• **Exercise objective**: Beginning with the first entry, print all the records exactly.
──────── Given information
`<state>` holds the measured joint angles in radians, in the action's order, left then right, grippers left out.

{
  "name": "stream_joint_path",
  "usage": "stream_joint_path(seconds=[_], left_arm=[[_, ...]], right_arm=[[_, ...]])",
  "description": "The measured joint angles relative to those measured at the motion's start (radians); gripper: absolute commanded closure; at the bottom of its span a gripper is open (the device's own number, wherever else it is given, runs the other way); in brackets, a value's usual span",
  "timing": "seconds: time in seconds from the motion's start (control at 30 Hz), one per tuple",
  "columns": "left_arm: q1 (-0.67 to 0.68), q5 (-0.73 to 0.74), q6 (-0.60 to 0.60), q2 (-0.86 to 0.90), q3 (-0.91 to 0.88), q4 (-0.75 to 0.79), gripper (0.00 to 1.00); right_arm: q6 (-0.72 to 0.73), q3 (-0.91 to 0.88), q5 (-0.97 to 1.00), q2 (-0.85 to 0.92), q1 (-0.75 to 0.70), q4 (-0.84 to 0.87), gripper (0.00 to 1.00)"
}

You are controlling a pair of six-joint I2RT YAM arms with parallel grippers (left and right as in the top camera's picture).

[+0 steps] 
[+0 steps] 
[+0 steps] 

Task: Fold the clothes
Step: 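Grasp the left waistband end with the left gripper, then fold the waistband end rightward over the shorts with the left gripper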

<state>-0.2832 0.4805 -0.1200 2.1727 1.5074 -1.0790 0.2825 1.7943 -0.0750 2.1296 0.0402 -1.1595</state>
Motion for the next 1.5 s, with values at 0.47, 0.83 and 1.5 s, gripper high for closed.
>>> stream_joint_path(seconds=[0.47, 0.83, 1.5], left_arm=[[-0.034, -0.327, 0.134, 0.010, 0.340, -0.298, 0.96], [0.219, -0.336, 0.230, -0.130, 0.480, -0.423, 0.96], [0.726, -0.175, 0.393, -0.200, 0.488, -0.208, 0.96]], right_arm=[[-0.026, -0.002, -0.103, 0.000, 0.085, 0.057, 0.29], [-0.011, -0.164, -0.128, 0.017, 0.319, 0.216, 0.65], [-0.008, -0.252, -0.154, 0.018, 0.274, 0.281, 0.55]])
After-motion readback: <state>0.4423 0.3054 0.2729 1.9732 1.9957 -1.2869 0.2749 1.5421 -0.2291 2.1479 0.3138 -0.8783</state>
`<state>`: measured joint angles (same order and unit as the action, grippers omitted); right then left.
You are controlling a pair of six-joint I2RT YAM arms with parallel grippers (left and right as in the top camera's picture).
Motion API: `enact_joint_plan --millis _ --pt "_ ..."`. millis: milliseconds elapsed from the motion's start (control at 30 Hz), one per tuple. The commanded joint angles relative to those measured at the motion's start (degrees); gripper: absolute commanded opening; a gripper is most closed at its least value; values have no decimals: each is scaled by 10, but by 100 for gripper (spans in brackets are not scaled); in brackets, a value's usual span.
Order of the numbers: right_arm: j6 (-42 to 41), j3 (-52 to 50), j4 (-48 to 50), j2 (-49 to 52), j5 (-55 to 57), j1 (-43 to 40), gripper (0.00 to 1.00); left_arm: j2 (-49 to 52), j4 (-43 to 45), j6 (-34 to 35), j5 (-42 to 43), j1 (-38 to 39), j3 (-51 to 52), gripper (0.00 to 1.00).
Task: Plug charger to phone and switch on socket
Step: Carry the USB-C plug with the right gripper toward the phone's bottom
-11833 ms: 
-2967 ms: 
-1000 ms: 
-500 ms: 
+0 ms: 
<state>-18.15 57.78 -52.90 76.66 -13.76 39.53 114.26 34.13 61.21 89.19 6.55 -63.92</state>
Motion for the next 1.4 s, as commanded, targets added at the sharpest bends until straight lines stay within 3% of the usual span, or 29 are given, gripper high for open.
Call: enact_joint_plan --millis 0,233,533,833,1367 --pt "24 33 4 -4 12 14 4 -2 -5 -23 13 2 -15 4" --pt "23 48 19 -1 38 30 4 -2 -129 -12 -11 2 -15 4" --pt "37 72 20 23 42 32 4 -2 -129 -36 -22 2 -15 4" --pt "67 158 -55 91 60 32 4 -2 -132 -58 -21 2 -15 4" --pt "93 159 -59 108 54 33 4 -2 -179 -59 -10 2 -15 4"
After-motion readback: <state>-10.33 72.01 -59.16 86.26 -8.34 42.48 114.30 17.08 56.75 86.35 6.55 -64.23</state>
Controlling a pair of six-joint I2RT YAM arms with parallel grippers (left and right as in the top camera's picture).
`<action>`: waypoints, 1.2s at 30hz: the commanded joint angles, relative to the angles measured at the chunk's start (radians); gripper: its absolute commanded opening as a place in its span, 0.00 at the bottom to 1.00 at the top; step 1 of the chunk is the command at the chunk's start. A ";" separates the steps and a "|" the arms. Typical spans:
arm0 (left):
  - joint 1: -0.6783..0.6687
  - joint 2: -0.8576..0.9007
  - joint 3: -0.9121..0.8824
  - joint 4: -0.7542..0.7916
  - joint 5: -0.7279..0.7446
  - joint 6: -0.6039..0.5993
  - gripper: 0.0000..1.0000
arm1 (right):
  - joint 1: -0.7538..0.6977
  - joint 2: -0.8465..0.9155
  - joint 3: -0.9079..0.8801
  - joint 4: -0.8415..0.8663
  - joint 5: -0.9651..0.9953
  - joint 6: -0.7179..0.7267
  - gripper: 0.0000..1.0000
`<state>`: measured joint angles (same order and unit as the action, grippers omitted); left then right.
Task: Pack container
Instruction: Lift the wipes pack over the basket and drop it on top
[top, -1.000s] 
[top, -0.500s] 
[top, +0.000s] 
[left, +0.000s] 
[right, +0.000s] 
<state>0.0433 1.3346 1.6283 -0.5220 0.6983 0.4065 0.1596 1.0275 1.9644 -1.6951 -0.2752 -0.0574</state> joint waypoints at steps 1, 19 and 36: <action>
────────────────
• **Result of this exercise**:
`<state>` holds the measured joint angles in radians, in the action's order, left then right, grippers left out.

{
  "name": "stream_joint_path",
  "usage": "stream_joint_path(seconds=[_], left_arm=[[_, ...]], right_arm=[[_, ...]])",
  "description": "The measured joint angles relative to those measured at the motion's start (radians); gripper: absolute commanded closure; at the bottom of its span a gripper is open (the device's own number, wherever else it is given, runs the other way); in brackets, a value's usual span",
  "timing": "seconds: time in seconds from the motion's start (control at 30 Hz), one per tuple",
  "columns": "left_arm: q1 (-0.67 to 0.68), q5 (-0.73 to 0.74), q6 (-0.60 to 0.60), q2 (-0.86 to 0.90), q3 (-0.91 to 0.88), q4 (-0.75 to 0.79), gripper (0.00 to 1.00); right_arm: q6 (-0.72 to 0.73), q3 (-0.91 to 0.88), q5 (-0.97 to 1.00), q2 (-0.85 to 0.92), q1 (-0.75 to 0.70), q4 (-0.84 to 0.87), gripper (0.00 to 1.00)"
}

You are controlling a pair of six-joint I2RT YAM arms with parallel grippers (left and right as in the top camera's picture).

[+0 steps] 
[+0 steps] 
[+0 steps] 

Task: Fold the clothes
Step: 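Grasp the left waistband end with the left gripper, then fold the waistband end rightward over the shorts with the left gripper
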
<state>-0.2832 0.4805 -0.1200 2.1727 1.5074 -1.0790 0.2825 1.7943 -0.0750 2.1296 0.0402 -1.1595</state>
Motion for the next 1.5 s, with values at 0.47, 0.83 and 1.5 s, gripper high for closed.
>>> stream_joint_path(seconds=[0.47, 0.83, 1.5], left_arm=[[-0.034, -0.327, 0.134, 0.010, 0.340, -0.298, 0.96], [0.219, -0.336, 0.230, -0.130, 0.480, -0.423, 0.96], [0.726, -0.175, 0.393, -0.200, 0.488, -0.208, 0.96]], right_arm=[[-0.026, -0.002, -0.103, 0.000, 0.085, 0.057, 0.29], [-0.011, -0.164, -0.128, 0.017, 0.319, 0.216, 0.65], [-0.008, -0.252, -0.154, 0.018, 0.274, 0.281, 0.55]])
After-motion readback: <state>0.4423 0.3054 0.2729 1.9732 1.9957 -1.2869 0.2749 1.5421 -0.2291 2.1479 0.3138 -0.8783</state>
`<state>`: measured joint angles (same order and unit as the action, grippers omitted); right then left.
You are controlling a pair of six-joint I2RT YAM arms with parallel grippers (left and right as in the top camera's picture).
Motion API: `enact_joint_plan --millis _ --pt "_ ..."`. millis: milliseconds elapsed from the motion's start (control at 30 Hz), one per tuple. The commanded joint angles relative to those measured at the motion's start (degrees); gripper: absolute commanded opening; a gripper is most closed at its least value; values have no decimals: each is scaled by 10, but by 100 for gripper (spans in brackets are not scaled); in brackets, a value's usual span.
Order of the numbers: right_arm: j6 (-42 to 41), j3 (-52 to 50), j4 (-48 to 50), j2 (-49 to 52), j5 (-55 to 57), j1 (-43 to 40), gripper (0.00 to 1.00); left_arm: j2 (-49 to 52), j4 (-43 to 45), j6 (-34 to 35), j5 (-42 to 43), j1 (-38 to 39), j3 (-51 to 52), gripper (0.00 to 1.00).
Task: Plug charger to phone and switch on socket
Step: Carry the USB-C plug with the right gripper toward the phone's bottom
-11833 ms: 
-2967 ms: 
-1000 ms: 
-500 ms: 
+0 ms: 
<state>-18.15 57.78 -52.90 76.66 -13.76 39.53 114.26 34.13 61.21 89.19 6.55 -63.92</state>
Motion for the next 1.4 s, as commanded, targets added at the sharpest bends until straight lines stay within 3% of the usual span, or 29 are given, gripper high for open.
Call: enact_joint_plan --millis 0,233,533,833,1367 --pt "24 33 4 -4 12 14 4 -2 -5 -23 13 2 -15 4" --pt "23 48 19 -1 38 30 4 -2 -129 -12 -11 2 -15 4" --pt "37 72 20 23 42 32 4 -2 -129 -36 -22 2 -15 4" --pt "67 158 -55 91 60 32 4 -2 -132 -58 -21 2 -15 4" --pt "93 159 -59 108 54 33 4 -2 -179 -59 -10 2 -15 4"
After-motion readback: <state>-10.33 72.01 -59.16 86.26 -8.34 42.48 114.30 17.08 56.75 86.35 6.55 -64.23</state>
Controlling a pair of six-joint I2RT YAM arms with parallel grippers (left and right as in the top camera's picture).
`<action>`: waypoints, 1.2s at 30hz: the commanded joint angles, relative to the angles measured at the chunk's start (radians); gripper: its absolute commanded opening as a place in its span, 0.00 at the bottom to 1.00 at the top; step 1 of the chunk is the command at the chunk's start. A ";" separates the steps and a "|" the arms. Typical spans:
arm0 (left):
  - joint 1: -0.6783..0.6687
  - joint 2: -0.8576..0.9007
  - joint 3: -0.9121..0.8824
  - joint 4: -0.7542..0.7916
  - joint 5: -0.7279..0.7446
  - joint 6: -0.6039..0.5993
  - gripper: 0.0000..1.0000
arm1 (right):
  - joint 1: -0.7538..0.6977
  - joint 2: -0.8465..0.9155
  - joint 3: -0.9079..0.8801
  - joint 4: -0.8415..0.8663
  - joint 5: -0.9651..0.9953
  - joint 6: -0.7179..0.7267
  - gripper: 0.0000..1.0000
`<state>`: measured joint angles (same order and unit as the action, grippers omitted); left then right.
Task: Pack container
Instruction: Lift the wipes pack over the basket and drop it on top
[top, -1.000s] 
[top, -0.500s] 
[top, +0.000s] 
[left, +0.000s] 
[right, +0.000s] 
<state>0.0433 1.3346 1.6283 -0.5220 0.6983 0.4065 0.1596 1.0275 1.9644 -1.6951 -0.2752 -0.0574</state> joint waypoints at steps 1, 19 and 36: <action>

The exercise requires nothing else.